Super-size My Network?
By Greg Brown, Director of Product Management for McAfee IntruShield®
As a culture we've become conditioned to think that bigger is not always better. Big cars guzzle gas and pollute the air! Big food portions clog your arteries! Big business hurts the "little guy!" This line of thought is especially true when it comes to technology. Just look at Moore's Law and the size of the wildly popular (and tiny) iPhone for proof of that. Metcalfe's Law (named for the co-inventor of Ethernet), however, tells us that the bigger network, the more useful it is. And besides, all those bits from those millions of tiny devices can really add up.
So what's all this talk about 10-Gigabit Ethernet (10GbE) networks, or "super networks," as we like to call them at McAfee? Are they really all that?
Yes, and more.
While super-sizing your fries certainly isn't good for your health and won't help you win any foot races, upgrading to a 10GbE network will make your organization leaner and faster than ever before. At 10 times the overall throughput of traditional 1-Gigabit Ethernet networks, 10GbE is a major leap forward in infrastructure technology, and adoption is nearly doubling each year. Leading the way are large enterprises and industries with ever-expanding needs for bandwidth, not to mention parts of or entire governments looking to upgrade their network backbone (just look at Japan, Singapore and South Korea, as well as several of our own government's networks).
In addition to allowing IT teams to streamline and simplify operations by eliminating the need for cumbersome channelized Ethernet technologies, 10GbE networks dramatically speed up the performance of a new breed of bandwidth-heavy applications. Following in the early footsteps of voice-over-IP (VoIP) services from a few years back, key industries and applications now driving 10GbE adoption forward include broadcast (video), education (multi-institution connectivity to a public backbone), financial services (storage) and network service providers (e.g. BT, AT&T). Enterprises are also using 10GbE for storage and to speed up corporate network traffic and internal applications such as CRM, ERP and collaboration tools.
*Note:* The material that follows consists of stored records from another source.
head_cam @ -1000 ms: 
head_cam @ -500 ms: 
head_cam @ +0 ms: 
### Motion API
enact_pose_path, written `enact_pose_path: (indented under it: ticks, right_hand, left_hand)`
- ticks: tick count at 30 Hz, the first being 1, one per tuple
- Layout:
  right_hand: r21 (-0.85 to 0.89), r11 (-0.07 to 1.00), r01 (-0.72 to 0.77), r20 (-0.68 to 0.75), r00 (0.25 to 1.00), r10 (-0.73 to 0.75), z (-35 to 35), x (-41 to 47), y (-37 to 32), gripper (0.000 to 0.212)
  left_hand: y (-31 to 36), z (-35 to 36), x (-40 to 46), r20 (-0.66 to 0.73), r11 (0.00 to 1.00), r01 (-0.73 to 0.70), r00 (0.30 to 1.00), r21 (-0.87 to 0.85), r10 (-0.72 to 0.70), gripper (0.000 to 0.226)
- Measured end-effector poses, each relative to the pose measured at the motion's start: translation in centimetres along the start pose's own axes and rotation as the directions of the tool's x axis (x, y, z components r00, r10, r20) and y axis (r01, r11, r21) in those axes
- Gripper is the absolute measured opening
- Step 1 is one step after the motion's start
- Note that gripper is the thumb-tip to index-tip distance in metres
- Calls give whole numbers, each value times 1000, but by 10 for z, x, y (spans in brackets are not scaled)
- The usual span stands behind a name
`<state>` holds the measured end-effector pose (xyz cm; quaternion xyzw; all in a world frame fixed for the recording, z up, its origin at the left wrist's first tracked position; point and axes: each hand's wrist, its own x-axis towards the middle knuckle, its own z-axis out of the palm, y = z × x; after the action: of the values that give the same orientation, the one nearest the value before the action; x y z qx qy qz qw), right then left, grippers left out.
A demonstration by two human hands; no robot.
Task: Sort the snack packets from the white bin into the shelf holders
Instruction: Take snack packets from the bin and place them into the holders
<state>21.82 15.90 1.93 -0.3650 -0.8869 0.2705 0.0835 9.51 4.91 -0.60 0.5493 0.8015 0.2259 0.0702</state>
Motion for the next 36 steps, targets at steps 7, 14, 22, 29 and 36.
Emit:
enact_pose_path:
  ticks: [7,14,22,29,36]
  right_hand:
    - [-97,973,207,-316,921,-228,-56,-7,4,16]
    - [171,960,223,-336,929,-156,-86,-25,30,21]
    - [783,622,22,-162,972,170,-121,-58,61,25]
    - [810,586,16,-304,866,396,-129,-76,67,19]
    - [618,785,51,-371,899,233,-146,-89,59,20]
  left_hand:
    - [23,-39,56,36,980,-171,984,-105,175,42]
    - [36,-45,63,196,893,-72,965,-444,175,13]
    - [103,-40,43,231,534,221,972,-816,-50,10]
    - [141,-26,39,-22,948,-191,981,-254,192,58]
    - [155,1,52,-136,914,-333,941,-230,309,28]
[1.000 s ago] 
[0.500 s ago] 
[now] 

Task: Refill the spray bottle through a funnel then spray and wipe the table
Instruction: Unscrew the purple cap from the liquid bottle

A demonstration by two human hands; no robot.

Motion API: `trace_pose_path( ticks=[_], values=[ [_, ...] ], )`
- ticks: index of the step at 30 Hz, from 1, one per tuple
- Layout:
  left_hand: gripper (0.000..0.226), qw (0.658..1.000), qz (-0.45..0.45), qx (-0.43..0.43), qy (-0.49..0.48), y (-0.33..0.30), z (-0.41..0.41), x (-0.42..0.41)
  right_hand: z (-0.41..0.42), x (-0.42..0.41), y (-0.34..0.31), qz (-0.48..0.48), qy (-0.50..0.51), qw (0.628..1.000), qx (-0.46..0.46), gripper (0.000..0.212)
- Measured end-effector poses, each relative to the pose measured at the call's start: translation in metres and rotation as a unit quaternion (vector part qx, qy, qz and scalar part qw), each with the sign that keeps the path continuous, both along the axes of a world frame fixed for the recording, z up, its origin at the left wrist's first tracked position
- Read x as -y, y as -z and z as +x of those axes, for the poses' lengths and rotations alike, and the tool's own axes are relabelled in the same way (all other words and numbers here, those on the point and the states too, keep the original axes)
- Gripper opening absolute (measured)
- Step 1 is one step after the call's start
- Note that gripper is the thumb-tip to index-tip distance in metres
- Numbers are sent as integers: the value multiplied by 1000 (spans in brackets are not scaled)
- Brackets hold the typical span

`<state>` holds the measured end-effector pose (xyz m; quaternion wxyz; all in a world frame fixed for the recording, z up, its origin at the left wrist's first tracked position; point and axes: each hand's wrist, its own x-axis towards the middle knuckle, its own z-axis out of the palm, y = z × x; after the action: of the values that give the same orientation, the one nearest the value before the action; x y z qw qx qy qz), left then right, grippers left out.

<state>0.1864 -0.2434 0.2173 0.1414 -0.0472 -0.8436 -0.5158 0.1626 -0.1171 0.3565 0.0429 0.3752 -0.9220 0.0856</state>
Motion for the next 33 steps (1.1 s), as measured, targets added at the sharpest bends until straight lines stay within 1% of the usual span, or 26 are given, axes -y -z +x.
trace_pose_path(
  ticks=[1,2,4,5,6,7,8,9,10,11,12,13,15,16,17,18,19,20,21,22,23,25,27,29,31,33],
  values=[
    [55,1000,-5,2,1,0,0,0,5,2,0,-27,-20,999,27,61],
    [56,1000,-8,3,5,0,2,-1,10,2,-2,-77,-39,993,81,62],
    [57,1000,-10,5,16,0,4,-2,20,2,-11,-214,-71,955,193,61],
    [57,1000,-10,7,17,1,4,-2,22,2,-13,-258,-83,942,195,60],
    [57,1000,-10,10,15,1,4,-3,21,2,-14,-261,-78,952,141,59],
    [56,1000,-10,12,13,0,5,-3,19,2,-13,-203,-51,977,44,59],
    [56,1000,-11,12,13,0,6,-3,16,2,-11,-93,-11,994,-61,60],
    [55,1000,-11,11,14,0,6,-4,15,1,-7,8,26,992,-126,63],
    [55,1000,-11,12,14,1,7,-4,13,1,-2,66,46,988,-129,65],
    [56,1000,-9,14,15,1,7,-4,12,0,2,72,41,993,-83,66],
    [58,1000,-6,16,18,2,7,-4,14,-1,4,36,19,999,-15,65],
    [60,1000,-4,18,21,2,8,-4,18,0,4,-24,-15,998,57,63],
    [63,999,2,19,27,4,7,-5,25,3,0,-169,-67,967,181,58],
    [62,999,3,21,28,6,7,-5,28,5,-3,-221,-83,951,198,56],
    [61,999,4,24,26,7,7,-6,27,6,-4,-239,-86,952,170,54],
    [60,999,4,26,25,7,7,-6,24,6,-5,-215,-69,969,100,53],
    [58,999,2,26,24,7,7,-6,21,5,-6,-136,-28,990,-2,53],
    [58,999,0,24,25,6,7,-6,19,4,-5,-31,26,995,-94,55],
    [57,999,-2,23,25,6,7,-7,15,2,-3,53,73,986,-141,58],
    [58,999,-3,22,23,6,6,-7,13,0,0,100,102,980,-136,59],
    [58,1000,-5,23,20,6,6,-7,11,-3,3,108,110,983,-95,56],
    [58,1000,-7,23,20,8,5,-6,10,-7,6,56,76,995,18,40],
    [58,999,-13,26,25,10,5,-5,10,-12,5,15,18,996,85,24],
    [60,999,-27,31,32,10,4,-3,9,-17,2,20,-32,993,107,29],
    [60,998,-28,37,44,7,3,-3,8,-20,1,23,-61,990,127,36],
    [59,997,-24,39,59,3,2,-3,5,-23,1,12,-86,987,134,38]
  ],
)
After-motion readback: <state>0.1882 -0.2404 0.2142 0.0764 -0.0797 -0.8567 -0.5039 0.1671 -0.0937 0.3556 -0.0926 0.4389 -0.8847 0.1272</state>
To perform well, these applications simply demand more bandwidth than existing 1Gb networks can provide, and 10GbE gives it to them—with performance to spare.
10GbE and security
What are the security implications of 10GbE? The bottom line is that in any major infrastructure upgrade there are security risks that must be addressed. For most organizations, the move to 10GbE is just a matter of time. Their backbones have already broken through the 1Gbps barrier. At this stage in the 10GbE game, most of the deployment is still at the data center and backbone levels: the most critical network assets in the enterprise. For secure environments this means not only upgrading the infrastructure but the network security hardware as well. So it's important to make sure you're not putting the cart ahead of the horse by pursuing a network upgrade that your existing security vendor can’t protect. Just because the network is faster doesn't mean that it should be any less secure.
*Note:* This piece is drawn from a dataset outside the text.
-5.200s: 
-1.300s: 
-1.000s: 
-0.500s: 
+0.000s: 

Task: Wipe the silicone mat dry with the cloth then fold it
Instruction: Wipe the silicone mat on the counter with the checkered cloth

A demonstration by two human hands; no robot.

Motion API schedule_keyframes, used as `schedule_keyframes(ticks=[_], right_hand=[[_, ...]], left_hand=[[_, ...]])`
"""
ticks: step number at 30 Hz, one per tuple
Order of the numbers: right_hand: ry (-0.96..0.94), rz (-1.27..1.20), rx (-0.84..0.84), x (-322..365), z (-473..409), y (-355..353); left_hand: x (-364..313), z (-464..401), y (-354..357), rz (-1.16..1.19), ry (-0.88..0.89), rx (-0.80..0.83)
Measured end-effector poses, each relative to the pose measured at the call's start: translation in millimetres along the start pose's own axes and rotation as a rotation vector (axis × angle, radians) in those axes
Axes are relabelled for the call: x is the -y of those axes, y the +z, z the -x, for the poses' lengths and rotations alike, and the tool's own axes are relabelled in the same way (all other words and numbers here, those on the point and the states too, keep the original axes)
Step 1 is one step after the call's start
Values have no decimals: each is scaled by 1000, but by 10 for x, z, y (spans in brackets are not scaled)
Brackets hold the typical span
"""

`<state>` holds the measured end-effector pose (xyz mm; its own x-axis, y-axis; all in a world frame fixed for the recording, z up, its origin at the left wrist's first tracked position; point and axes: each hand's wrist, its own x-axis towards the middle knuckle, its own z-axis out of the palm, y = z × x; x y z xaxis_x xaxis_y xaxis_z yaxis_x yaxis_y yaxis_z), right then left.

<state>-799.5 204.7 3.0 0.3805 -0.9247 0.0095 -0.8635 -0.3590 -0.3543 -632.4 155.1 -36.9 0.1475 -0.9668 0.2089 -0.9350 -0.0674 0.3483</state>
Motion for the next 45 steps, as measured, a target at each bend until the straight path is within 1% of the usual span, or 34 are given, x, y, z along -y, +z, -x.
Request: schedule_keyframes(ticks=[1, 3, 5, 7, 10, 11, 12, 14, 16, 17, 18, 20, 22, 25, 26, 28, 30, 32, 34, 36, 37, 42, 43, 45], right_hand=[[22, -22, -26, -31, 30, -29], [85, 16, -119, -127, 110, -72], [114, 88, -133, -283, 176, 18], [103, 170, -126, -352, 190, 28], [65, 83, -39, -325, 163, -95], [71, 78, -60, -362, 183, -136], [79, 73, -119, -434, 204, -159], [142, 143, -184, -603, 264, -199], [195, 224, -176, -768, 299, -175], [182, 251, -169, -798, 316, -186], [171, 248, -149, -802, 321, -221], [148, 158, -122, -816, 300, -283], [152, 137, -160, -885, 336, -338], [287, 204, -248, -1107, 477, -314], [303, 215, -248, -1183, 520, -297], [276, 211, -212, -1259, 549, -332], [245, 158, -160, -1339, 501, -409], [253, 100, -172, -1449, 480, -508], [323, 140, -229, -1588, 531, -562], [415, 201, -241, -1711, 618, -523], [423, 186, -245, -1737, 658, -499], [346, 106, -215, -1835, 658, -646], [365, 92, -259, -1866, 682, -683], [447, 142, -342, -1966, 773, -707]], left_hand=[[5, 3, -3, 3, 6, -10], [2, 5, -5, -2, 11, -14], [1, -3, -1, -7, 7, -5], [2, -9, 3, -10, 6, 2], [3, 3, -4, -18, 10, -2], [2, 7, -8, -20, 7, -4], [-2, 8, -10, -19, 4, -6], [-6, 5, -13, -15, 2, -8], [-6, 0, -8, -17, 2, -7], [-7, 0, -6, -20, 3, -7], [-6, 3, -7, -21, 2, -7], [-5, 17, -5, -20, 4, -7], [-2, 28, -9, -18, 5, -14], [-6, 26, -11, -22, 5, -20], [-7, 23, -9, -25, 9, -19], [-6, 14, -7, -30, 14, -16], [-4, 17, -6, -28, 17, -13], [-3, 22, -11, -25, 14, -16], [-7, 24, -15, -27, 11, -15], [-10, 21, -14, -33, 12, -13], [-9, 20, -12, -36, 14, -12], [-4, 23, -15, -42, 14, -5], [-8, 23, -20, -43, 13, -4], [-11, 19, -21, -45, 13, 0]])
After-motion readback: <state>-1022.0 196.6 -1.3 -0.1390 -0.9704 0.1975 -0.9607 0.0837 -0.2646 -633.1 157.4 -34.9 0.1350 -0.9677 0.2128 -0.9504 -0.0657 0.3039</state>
There are three critical considerations when upgrading a network security solution to 10GbE: support for legacy 1GigE networks, throughput capacity for 10Gbps performance, and comprehensive security enforcement. Only recently (McAfee announced at InterOp that its IntruShield 10-Gigabit Ethernet platforms would be available in the second half of 2007) has the industry seen network security platforms that could address all three. It is also worth noting that a network upgrade should not mean that the organization's approach to security has to change. An ideal 10GbE network security solution would seamlessly interoperate with the prior network security solutions and impose no changes in the organization's security management process. It should simply be another point of enforcement in the shiny new 10GbE network.
Every organization is in some phase of upgrading its network at any moment in time, and as new applications emerge with seemingly insatiable needs for bandwidth, network technology will continue to evolve along with them. People are naturally going to choose the fastest solutions available, and for now, 10GbE is the answer. It's a fair assumption that all security vendors are eventually going to move in the direction of offering protection for 10GbE networks, but some are much further ahead than others.
So go ahead and super-size. In the case of the network, "bigger" is definitely better (as long as you keep it secure).